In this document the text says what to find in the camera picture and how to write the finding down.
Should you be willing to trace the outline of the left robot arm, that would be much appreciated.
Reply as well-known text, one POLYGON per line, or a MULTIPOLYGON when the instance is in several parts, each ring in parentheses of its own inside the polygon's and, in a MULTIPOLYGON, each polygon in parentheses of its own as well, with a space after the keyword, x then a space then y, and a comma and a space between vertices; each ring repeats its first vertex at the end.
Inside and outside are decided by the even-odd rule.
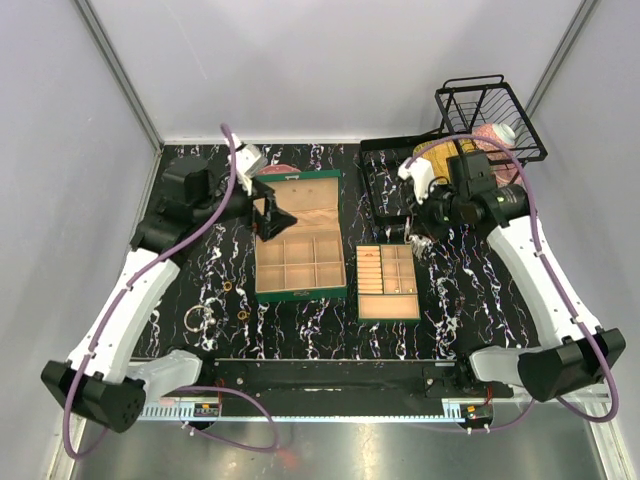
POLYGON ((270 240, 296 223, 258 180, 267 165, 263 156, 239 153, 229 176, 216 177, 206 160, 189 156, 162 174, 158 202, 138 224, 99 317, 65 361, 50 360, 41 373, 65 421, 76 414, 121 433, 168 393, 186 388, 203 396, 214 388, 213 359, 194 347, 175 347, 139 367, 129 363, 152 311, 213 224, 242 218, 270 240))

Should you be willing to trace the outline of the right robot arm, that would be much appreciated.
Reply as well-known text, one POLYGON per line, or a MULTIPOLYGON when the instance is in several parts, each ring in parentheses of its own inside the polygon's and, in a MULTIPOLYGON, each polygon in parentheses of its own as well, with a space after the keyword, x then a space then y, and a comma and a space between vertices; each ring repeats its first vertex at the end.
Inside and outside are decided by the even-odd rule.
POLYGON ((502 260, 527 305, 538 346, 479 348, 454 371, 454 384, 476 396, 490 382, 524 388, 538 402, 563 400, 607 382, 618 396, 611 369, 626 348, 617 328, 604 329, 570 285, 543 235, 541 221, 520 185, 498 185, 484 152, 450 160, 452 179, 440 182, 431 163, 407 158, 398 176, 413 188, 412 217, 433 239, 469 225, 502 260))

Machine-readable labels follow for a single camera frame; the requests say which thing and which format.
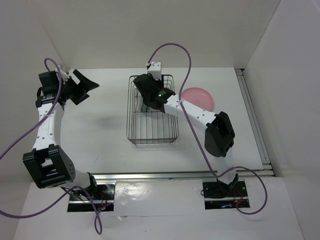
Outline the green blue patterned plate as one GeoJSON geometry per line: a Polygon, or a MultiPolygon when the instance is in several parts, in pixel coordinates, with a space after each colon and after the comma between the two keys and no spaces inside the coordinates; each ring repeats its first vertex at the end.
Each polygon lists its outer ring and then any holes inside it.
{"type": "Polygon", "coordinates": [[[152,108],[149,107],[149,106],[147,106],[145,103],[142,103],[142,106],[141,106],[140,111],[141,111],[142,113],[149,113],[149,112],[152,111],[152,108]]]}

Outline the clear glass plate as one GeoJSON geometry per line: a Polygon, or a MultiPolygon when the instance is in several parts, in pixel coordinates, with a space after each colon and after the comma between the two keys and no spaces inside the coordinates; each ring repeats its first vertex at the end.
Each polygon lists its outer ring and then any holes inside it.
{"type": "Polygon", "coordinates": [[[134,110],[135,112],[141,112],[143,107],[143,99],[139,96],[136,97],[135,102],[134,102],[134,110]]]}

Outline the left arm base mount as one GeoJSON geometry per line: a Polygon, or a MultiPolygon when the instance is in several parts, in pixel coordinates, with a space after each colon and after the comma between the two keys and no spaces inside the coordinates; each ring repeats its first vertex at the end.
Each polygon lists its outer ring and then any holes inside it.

####

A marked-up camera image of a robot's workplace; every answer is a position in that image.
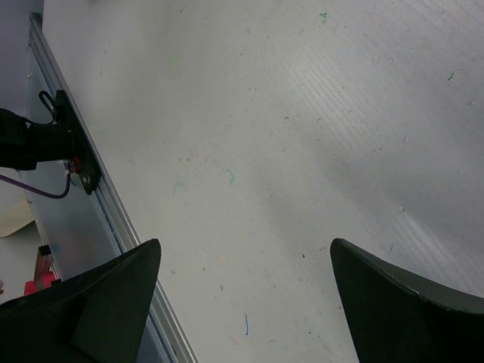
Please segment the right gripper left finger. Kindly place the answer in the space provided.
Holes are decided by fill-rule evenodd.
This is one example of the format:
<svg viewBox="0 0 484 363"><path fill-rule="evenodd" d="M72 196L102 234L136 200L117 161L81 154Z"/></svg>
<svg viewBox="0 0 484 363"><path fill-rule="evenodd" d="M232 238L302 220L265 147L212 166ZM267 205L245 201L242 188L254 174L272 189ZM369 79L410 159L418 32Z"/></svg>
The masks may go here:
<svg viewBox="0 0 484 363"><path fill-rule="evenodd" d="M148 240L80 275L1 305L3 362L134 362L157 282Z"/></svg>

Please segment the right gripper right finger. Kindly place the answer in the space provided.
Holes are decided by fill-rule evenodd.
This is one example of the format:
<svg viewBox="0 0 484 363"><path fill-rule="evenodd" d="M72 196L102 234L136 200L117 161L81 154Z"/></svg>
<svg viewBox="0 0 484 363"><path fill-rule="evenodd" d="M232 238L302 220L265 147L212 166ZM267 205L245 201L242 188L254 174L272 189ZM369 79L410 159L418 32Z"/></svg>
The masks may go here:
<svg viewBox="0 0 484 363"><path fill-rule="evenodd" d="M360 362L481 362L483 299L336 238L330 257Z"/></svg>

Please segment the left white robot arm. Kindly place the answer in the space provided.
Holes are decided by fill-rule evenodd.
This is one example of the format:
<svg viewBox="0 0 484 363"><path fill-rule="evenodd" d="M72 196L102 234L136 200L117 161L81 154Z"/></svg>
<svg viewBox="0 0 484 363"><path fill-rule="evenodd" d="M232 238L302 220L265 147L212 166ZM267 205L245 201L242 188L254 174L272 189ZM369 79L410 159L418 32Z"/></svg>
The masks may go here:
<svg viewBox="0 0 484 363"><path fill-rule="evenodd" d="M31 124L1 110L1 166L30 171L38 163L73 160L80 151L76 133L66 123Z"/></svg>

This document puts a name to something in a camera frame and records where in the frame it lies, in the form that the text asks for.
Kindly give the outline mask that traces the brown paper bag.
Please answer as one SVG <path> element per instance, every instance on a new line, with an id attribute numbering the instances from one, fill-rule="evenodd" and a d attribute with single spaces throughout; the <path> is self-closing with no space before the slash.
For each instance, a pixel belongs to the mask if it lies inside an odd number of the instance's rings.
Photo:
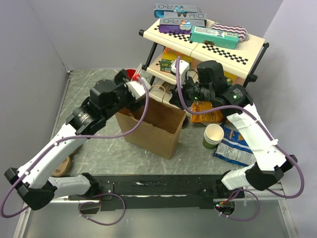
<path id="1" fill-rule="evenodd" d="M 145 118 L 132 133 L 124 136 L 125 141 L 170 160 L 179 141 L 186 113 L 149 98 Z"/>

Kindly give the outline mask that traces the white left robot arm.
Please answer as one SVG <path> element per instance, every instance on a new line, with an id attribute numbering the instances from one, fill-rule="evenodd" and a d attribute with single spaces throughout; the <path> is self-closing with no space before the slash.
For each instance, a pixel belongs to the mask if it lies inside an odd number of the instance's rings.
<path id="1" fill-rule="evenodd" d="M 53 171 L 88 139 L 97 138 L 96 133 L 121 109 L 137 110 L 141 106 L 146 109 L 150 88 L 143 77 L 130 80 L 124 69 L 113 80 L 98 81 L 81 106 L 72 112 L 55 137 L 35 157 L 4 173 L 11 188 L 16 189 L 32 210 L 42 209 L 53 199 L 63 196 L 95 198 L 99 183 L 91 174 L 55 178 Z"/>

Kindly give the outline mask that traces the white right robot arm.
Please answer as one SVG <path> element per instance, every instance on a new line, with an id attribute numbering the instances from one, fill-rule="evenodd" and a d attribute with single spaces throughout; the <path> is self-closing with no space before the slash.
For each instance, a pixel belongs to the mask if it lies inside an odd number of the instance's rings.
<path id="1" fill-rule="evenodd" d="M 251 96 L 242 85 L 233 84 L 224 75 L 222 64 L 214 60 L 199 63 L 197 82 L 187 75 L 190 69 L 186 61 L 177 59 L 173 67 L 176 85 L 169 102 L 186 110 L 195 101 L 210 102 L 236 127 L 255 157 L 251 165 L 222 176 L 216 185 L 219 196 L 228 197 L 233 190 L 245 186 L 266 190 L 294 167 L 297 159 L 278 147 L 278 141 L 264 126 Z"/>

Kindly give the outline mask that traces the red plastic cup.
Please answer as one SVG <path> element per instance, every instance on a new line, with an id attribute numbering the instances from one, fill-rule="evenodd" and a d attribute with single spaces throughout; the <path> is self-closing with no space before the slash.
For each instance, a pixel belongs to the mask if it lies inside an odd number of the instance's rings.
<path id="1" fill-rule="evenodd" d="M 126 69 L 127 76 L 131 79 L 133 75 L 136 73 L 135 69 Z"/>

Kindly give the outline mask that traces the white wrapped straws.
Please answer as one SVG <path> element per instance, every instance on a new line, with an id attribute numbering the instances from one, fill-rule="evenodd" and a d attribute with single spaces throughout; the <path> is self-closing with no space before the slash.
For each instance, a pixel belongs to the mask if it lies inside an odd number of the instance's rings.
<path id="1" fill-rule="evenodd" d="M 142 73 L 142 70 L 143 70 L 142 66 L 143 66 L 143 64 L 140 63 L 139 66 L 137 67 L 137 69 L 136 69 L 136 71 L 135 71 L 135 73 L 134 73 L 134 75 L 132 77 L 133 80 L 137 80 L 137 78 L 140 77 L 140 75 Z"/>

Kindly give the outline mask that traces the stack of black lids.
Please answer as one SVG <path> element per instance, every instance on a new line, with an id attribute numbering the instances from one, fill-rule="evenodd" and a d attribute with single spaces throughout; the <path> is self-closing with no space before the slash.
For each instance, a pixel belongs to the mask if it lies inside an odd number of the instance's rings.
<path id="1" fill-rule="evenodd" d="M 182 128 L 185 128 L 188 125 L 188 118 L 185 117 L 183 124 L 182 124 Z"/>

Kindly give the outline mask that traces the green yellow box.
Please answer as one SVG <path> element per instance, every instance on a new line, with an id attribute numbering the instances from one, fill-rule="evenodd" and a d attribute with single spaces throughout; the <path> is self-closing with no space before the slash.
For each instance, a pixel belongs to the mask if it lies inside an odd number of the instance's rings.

####

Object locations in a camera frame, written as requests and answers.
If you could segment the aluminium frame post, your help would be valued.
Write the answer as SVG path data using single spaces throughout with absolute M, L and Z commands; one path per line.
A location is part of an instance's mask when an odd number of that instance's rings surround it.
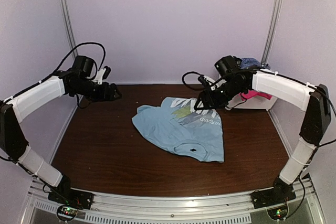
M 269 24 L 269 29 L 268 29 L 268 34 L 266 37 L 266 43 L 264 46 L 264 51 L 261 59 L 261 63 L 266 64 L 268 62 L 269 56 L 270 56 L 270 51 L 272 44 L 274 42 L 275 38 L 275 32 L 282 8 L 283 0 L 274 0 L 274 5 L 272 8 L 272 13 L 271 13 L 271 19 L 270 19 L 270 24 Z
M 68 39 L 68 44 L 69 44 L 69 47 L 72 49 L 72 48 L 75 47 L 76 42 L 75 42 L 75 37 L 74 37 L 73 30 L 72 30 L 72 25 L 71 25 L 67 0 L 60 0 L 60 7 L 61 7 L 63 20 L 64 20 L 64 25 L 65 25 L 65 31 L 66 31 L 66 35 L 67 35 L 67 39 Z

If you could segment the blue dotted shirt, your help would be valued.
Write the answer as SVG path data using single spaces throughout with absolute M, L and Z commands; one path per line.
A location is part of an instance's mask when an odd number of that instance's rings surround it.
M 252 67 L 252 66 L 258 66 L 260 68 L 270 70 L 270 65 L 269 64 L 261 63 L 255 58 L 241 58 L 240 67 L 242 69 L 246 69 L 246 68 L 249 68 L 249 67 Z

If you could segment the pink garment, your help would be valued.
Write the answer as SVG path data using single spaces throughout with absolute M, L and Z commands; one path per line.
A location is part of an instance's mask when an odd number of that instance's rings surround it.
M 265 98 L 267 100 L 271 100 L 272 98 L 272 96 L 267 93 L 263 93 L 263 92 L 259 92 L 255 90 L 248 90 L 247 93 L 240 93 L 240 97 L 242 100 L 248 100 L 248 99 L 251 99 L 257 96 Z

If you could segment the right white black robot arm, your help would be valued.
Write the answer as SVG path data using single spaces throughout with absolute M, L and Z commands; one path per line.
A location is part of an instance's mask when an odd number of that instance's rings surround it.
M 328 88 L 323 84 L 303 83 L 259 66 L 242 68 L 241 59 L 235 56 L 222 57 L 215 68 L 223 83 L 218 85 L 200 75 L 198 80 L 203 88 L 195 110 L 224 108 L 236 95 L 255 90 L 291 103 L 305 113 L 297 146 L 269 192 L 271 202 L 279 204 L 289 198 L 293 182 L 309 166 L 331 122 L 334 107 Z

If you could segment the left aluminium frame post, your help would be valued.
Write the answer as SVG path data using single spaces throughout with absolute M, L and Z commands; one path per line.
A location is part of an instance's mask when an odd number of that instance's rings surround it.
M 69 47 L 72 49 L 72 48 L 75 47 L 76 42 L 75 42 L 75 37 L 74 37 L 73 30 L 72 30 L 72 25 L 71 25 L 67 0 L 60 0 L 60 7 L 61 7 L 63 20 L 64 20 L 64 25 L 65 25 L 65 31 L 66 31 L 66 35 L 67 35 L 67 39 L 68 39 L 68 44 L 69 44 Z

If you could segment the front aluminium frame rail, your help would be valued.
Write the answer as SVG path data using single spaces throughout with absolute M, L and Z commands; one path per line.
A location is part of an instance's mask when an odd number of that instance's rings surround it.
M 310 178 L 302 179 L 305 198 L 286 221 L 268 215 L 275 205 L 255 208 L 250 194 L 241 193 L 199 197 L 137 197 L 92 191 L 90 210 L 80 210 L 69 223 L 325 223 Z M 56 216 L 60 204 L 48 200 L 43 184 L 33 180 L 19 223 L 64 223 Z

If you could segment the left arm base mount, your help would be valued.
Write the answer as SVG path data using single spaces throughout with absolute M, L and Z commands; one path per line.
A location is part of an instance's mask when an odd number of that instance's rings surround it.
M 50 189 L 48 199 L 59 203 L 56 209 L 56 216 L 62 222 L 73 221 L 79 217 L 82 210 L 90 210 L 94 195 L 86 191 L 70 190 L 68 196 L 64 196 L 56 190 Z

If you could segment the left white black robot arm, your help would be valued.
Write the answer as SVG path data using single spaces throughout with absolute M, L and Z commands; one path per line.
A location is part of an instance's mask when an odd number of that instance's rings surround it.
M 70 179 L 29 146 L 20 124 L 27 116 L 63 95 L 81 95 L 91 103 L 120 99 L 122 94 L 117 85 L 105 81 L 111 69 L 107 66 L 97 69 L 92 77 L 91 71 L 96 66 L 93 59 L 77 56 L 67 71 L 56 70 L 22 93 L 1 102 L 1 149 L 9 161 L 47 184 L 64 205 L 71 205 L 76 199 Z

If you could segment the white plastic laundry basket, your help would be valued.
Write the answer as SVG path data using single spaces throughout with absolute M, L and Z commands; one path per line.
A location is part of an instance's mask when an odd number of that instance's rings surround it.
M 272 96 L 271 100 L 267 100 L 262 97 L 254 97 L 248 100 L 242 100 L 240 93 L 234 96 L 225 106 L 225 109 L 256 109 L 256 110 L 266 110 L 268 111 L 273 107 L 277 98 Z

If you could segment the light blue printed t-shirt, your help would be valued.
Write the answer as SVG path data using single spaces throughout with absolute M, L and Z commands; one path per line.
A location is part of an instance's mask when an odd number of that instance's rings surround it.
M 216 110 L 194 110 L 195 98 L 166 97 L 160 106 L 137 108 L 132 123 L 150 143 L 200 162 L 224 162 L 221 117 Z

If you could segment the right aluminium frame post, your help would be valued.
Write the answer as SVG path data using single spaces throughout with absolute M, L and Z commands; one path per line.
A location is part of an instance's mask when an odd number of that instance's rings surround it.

####

* Exercise aim *
Work out the number of lines in the listing above that hold the word "base". Write that number by itself.

* Task response *
2